Friday, June 12, 2015

Feel it, don't BE it



Surgery number 2 is today. In the spirit of being truthful, I've got some feelings about today that I'm not super proud of. I'm still ticked that I have to do this again. Yesterday I talked about plans, there was a great plan in place last time I had surgery (9 days ago) to catch cancer and take care of it. That plan failed us and here we are again repeating the process.

On June 2 there wasn't too much to be afraid of because I had never done it before- ignorance totally was bliss. I woke up that morning not knowing that it would take me 3 hours to wake up, that I would listen to everyone else in recovery eating snacks and partying while I could (literally) not open my eyes. I had not yet experienced the neck pain that far exceeded the pain of the incision. I had not yet had to desperately try not to throw up after having throat surgery. Well guess what, today I know what I am up against and I feel a little bit afraid.

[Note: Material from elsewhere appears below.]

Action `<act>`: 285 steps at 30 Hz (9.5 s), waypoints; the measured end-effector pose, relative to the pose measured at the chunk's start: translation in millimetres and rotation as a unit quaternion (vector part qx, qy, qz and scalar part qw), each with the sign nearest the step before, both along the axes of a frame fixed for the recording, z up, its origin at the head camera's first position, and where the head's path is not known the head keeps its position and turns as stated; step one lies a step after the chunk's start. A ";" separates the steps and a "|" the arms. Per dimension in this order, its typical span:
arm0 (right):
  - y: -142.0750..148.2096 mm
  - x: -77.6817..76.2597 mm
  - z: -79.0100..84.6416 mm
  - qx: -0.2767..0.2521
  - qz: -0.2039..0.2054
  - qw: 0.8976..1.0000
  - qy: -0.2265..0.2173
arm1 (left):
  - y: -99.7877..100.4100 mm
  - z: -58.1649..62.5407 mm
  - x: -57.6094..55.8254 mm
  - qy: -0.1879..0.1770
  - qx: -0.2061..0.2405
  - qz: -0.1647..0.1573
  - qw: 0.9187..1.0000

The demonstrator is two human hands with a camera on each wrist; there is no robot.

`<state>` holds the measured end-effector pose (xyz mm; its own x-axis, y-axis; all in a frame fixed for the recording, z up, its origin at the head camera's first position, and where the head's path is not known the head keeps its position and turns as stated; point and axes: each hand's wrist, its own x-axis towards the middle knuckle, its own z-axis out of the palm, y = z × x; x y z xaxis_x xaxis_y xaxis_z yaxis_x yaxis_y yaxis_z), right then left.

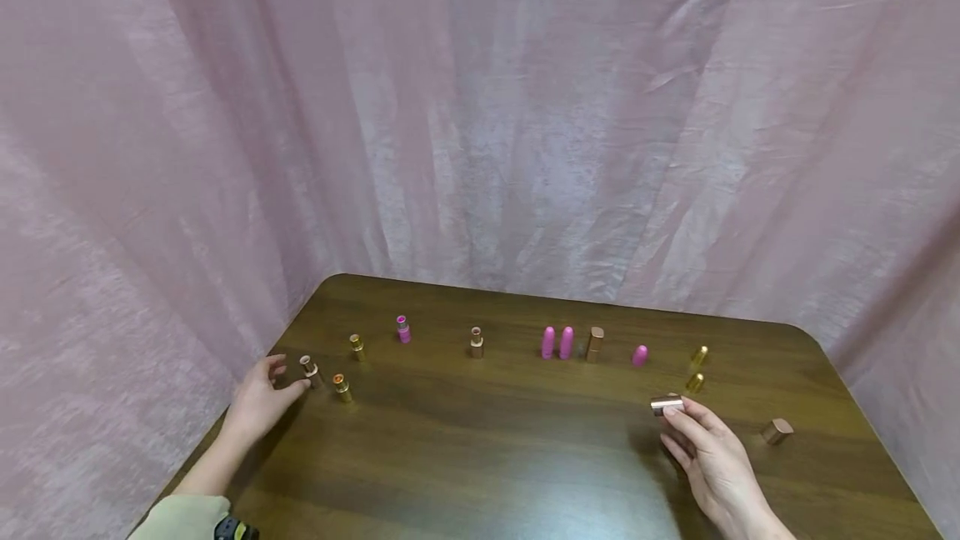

God made my feelings- anger and fear- so they must not be all bad. They just need to be kept in context. I am supposed to feel them not be them. My feelings will not define me. As a really cool paster I know (hint: his initials are BD) likes to say, "Feelings are fickle". They will pass. If they threaten to stick around I have a choice to intentionally move past them. So today, even though I feel fear, I will not be afraid. I will remember that being unhappy about my situation does not change it and I will choose joy.

Watch out blog world, tomorrow I will be on pain meds! I cannot be held liable for what I may or may not say. Love you all. Thank you for joining me in this journey. Thank you for your encouraging words and your prayers.

1 comment:

  1. Thinking of you as you recover...hoping the icky feelings pass faster than last time.